We will have to adapt to climate impacts even if the world transitions to clean, low-carbon technologies in record time.
It is also important to understand that every fraction of a degree matters in terms of impacts: a scenario where the world is 2°C hotter is much riskier and more unstable than in a 1.5°C scenario.
That is why the faster large emitters, like in the G20 countries, transition away from fossil fuels and get to Net-Zero, the better for vulnerable communities around the world.
The solution
Clearly the impact of climate change is only just starting to be felt, and often by countries least financially and infrastructurally equipped to deal with it. What then can be done to mitigate this impact?
My belief is that G20 countries must adopt an international carbon price floor which will rise gradually until fossil fuels are priced out of the market.
The group of participating countries could then expand from the initial participants to include more and more countries until 90% or 95% of emissions are covered by the international carbon price.
This price could come in the form of a direct tax, or regulations aimed at reflecting the true cost of carbon intensive technologies.
The false cost of oil
From a purely economic perspective, the release of heat trapping gases in the atmosphere (like CO2 or CH4) is what economists call a “negative externality”: that is, a cost imposed on society by economic agents, which is not reflected or captured in the price of the products or services they sell or buy.
If the full cost of fossil fuels was adequately represented in the price of an oil barrel, it could cost several hundred dollars, and would therefore not be a competitive source of energy.
The IMF says that without a proper carbon price we will simply not be able to achieve our global climate goals as defined in the Paris Agreement.
A carbon pricing mechanism actually already exists in many countries and provinces throughout the world.
On top of this, the proceeds of this taxation or market mechanism could also be used to fund the global energy transition in a just and equitable way, for instance by funding programs to compensate and support communities affected by the transition, such as coal miners and oil workers.

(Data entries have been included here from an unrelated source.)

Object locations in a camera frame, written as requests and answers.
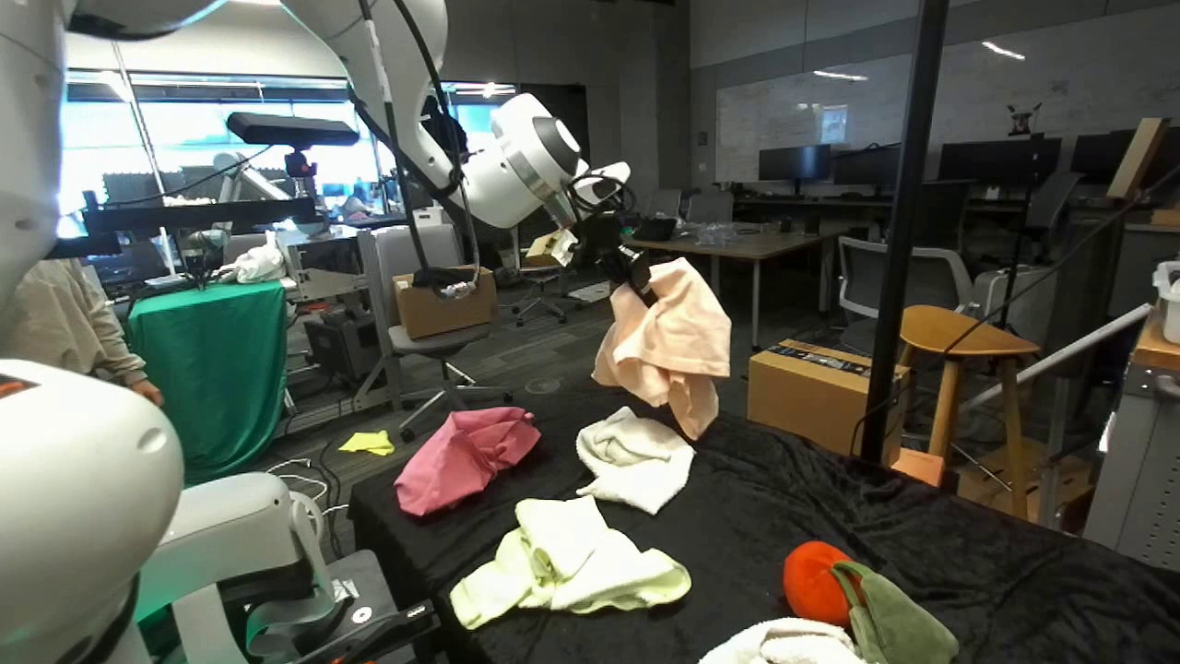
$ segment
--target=wooden stool
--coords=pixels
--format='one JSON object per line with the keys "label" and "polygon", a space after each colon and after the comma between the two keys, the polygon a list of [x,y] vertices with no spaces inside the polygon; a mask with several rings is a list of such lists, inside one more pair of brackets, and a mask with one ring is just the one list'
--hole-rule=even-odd
{"label": "wooden stool", "polygon": [[934,432],[931,432],[931,454],[945,462],[950,457],[950,444],[955,444],[958,391],[961,391],[966,369],[977,363],[998,364],[1009,512],[1025,522],[1028,516],[1025,512],[1028,452],[1023,432],[1018,369],[1023,369],[1023,357],[1040,356],[1040,348],[945,305],[907,305],[900,320],[900,341],[907,344],[907,352],[945,357],[945,375],[939,375]]}

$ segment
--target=black pole
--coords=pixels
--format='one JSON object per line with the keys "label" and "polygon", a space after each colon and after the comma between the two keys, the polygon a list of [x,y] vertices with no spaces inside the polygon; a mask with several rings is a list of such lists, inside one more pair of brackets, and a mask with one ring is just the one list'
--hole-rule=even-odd
{"label": "black pole", "polygon": [[912,78],[907,133],[902,133],[896,201],[890,217],[890,259],[885,259],[885,284],[883,284],[883,309],[879,309],[873,372],[872,372],[868,425],[859,444],[859,462],[872,462],[872,465],[883,465],[883,452],[885,452],[896,334],[900,334],[902,287],[912,273],[913,205],[918,205],[923,169],[926,169],[936,68],[945,59],[945,29],[949,29],[949,0],[923,0],[923,32],[918,32],[918,56],[913,56],[913,78]]}

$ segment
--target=pink cloth
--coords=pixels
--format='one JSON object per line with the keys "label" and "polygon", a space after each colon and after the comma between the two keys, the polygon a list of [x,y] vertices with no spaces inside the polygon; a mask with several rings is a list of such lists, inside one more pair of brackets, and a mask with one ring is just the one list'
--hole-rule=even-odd
{"label": "pink cloth", "polygon": [[519,465],[539,441],[526,410],[452,410],[395,480],[403,512],[427,516],[480,496],[499,473]]}
{"label": "pink cloth", "polygon": [[717,382],[732,375],[732,318],[687,259],[654,265],[649,287],[654,305],[631,287],[614,293],[615,324],[590,375],[654,410],[670,406],[687,441],[700,441],[720,414]]}

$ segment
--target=black tablecloth
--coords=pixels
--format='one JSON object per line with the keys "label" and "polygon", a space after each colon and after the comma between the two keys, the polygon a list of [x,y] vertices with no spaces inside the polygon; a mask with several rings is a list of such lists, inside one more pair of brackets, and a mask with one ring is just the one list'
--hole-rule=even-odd
{"label": "black tablecloth", "polygon": [[[539,417],[541,448],[487,496],[432,522],[403,516],[390,480],[355,490],[358,548],[379,554],[395,598],[446,604],[492,561],[519,500],[572,500],[590,478],[572,444],[600,414]],[[883,469],[834,462],[798,441],[720,421],[691,489],[644,516],[600,505],[643,551],[659,548],[695,589],[654,612],[510,612],[444,651],[457,662],[698,662],[750,625],[784,618],[783,559],[831,538],[939,618],[961,662],[1180,662],[1180,575],[934,496]]]}

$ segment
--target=orange cloth
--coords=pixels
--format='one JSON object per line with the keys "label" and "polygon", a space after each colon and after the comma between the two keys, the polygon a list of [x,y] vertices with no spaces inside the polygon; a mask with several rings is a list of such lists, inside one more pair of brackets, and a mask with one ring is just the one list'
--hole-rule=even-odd
{"label": "orange cloth", "polygon": [[687,441],[700,441],[720,414],[713,382],[732,375],[732,318],[687,259],[654,265],[649,287],[654,305],[628,284],[614,293],[615,324],[590,375],[654,410],[670,406]]}
{"label": "orange cloth", "polygon": [[799,541],[783,561],[783,596],[784,604],[805,620],[850,625],[850,598],[834,575],[842,561],[853,561],[846,551],[831,541]]}

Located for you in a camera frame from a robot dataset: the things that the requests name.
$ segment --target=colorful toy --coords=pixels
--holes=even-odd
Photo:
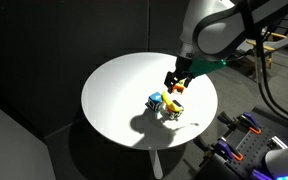
[[[183,94],[185,79],[180,80],[172,88],[172,93]]]
[[[184,111],[184,107],[176,100],[170,100],[166,91],[162,92],[162,99],[166,104],[166,109],[170,118],[177,119],[178,117],[180,117],[180,115]]]
[[[147,102],[148,106],[153,111],[158,111],[162,103],[163,103],[162,95],[159,92],[150,95]]]

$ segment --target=table top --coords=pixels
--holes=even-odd
[[[176,57],[135,53],[115,58],[96,69],[82,91],[82,108],[90,124],[106,138],[123,146],[160,150],[186,143],[212,122],[217,94],[211,80],[192,80],[182,95],[170,94],[184,111],[178,120],[155,113],[148,97],[167,91],[166,73],[175,70]]]

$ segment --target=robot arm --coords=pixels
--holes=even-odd
[[[274,178],[288,176],[288,148],[269,151],[265,165]]]
[[[180,80],[185,87],[192,79],[225,66],[252,30],[271,24],[288,13],[288,0],[191,0],[180,37],[176,70],[164,84],[169,92]]]

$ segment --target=dark background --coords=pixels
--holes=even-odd
[[[188,0],[0,0],[0,98],[42,136],[71,124],[88,76],[136,52],[176,54]]]

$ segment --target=floor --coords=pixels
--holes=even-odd
[[[288,58],[276,54],[272,69],[268,70],[268,81],[276,102],[288,110],[287,67]],[[234,62],[208,74],[217,90],[217,114],[225,111],[233,117],[251,111],[256,105],[266,107],[256,82],[245,75],[249,68],[245,63]],[[82,113],[77,119],[73,125],[46,139],[58,180],[155,179],[148,152],[128,149],[107,140],[96,133]],[[214,118],[201,137],[211,144],[226,130],[225,125]],[[159,156],[163,179],[190,180],[199,171],[203,152],[193,142],[187,142],[159,151]]]

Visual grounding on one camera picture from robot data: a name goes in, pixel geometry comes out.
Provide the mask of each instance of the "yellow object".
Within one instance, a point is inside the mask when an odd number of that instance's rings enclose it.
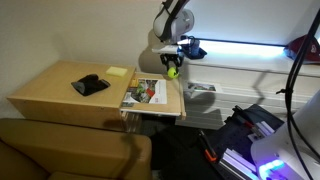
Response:
[[[172,79],[175,79],[179,76],[179,72],[177,72],[176,68],[174,67],[171,67],[169,70],[168,70],[168,76]]]
[[[127,69],[125,68],[118,68],[111,66],[107,71],[106,74],[112,76],[120,76],[123,77],[127,73]]]

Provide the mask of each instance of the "wire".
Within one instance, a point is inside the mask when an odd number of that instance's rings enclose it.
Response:
[[[307,50],[310,46],[310,42],[312,40],[312,38],[314,38],[314,35],[317,31],[317,28],[319,26],[320,23],[320,9],[318,10],[318,13],[310,27],[310,30],[308,32],[308,34],[306,35],[303,44],[301,46],[301,48],[299,49],[299,52],[297,54],[297,57],[292,65],[292,68],[290,70],[288,79],[287,79],[287,84],[286,84],[286,89],[282,89],[280,92],[284,92],[285,93],[285,101],[286,101],[286,107],[287,107],[287,114],[288,114],[288,121],[287,121],[287,125],[288,125],[288,132],[289,132],[289,137],[292,143],[292,146],[294,148],[295,153],[297,154],[297,157],[304,169],[304,171],[306,172],[307,176],[309,177],[309,179],[313,179],[312,175],[310,174],[307,166],[305,165],[301,154],[297,148],[296,142],[294,140],[293,134],[292,134],[292,127],[291,125],[293,125],[294,129],[296,130],[297,134],[300,136],[300,138],[303,140],[303,142],[309,147],[309,149],[320,159],[320,155],[319,153],[310,145],[310,143],[305,139],[305,137],[301,134],[298,126],[295,123],[295,120],[293,118],[292,112],[291,112],[291,102],[292,102],[292,93],[293,93],[293,88],[294,88],[294,84],[295,81],[297,79],[297,76],[299,74],[300,68],[302,66],[302,63],[304,61],[305,55],[307,53]]]

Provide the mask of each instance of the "wooden table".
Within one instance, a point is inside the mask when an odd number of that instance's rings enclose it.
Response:
[[[158,74],[136,73],[135,67],[126,68],[123,77],[106,75],[111,67],[107,64],[75,61],[58,61],[25,86],[18,89],[8,100],[27,119],[71,124],[117,131],[128,130],[128,118],[138,116],[128,113],[153,113],[185,116],[182,87],[177,79]],[[82,96],[71,85],[88,74],[97,74],[111,86],[89,96]],[[134,104],[121,107],[123,98],[133,78],[165,79],[167,104]]]

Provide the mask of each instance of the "black cable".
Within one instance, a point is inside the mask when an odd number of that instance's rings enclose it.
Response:
[[[297,54],[297,57],[292,65],[292,68],[290,70],[289,76],[288,76],[288,80],[287,80],[287,84],[286,84],[286,89],[282,89],[280,92],[284,92],[285,93],[285,101],[286,101],[286,107],[287,107],[287,114],[288,114],[288,121],[287,121],[287,125],[288,125],[288,132],[289,132],[289,137],[292,143],[292,146],[295,150],[295,153],[303,167],[303,169],[305,170],[306,174],[308,175],[309,179],[313,179],[312,175],[310,174],[307,166],[305,165],[300,152],[297,148],[297,145],[295,143],[293,134],[292,134],[292,129],[291,129],[291,123],[294,126],[297,134],[300,136],[300,138],[303,140],[303,142],[309,147],[309,149],[319,158],[319,153],[310,145],[310,143],[305,139],[305,137],[301,134],[298,126],[296,125],[292,112],[291,112],[291,102],[292,102],[292,93],[293,93],[293,88],[294,88],[294,84],[296,81],[296,78],[298,76],[298,73],[300,71],[300,68],[302,66],[302,63],[304,61],[305,55],[307,53],[307,50],[311,44],[312,39],[314,38],[314,35],[317,31],[317,28],[319,26],[320,23],[320,9],[318,10],[318,13],[310,27],[310,30],[308,32],[308,34],[306,35],[303,44],[301,46],[301,48],[299,49],[299,52]]]

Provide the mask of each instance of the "wooden cabinet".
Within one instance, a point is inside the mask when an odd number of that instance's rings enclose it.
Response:
[[[134,104],[121,108],[121,103],[133,78],[160,78],[163,75],[136,74],[135,67],[126,68],[123,77],[106,75],[107,64],[58,61],[25,86],[8,97],[8,100],[27,119],[50,121],[99,129],[129,131],[126,113],[159,113],[174,116],[183,114],[180,84],[177,79],[167,79],[168,103],[166,105]],[[82,96],[71,85],[88,74],[97,74],[111,86],[89,96]]]

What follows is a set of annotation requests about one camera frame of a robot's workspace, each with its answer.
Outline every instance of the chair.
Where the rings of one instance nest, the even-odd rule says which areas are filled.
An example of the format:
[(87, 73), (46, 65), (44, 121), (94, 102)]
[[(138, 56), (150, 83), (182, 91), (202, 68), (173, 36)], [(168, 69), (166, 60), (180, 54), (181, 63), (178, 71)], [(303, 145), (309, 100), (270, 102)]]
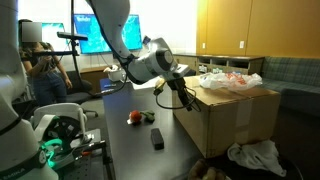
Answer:
[[(92, 90), (92, 84), (89, 81), (81, 79), (81, 82), (79, 82), (77, 71), (67, 71), (67, 74), (72, 82), (72, 88), (67, 89), (67, 103), (81, 105), (93, 98), (93, 95), (89, 93), (89, 91)], [(83, 109), (84, 114), (88, 112), (94, 113), (95, 117), (98, 117), (97, 111)]]

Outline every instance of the floor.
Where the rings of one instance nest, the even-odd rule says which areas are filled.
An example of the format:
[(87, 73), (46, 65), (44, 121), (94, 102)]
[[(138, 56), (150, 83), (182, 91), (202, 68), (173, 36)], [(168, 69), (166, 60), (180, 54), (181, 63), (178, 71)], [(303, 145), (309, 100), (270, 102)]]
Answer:
[[(101, 129), (102, 139), (108, 141), (108, 131), (105, 120), (102, 99), (94, 99), (82, 105), (83, 108), (96, 110), (99, 117), (87, 114), (87, 129)], [(292, 161), (300, 169), (304, 180), (314, 180), (318, 177), (320, 167), (320, 118), (303, 113), (280, 108), (274, 137), (278, 151)]]

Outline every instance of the blue screen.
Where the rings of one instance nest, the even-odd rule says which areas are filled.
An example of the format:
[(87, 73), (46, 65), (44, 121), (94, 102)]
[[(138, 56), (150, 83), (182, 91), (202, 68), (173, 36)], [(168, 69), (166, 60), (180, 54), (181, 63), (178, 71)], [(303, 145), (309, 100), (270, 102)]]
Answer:
[[(87, 41), (79, 41), (82, 54), (111, 52), (101, 35), (100, 26), (94, 14), (75, 14), (74, 23), (77, 34), (88, 36)], [(129, 50), (142, 48), (138, 15), (129, 15), (122, 30), (122, 40)]]
[(55, 51), (65, 51), (68, 40), (59, 38), (57, 32), (65, 32), (63, 23), (42, 23), (42, 41), (50, 43)]

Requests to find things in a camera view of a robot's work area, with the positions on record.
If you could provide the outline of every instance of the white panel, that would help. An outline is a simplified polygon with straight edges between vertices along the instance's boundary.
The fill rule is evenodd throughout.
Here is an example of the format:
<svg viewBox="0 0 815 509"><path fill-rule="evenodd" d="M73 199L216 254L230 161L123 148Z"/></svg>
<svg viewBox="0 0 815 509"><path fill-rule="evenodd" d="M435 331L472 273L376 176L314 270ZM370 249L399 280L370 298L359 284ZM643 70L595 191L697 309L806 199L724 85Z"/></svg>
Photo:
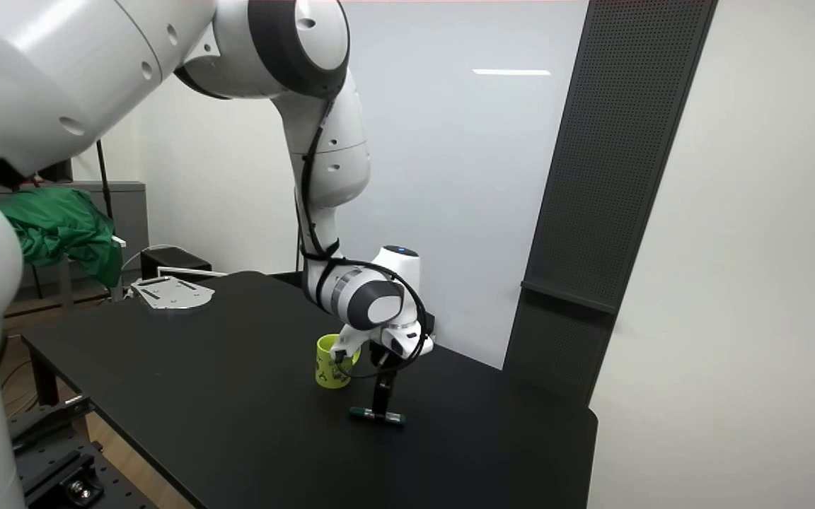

A share of the proceeds could also be used to provide highly concessional finance or grants to low-income countries to help them adapt to climate impacts. This is a matter of climate justice.
Looking to the future
The bottom line is that direct government intervention like regulations, legislation or even subsidies to initiatives like renewable energy can only achieve so much. However, with the right incentives in place, markets and private investments are much more likely to deliver the necessary systemic changes at scale in the global economy to get to net-zero emissions by 2050. Pricing carbon correctly is the main incentive to align economic growth and climate action.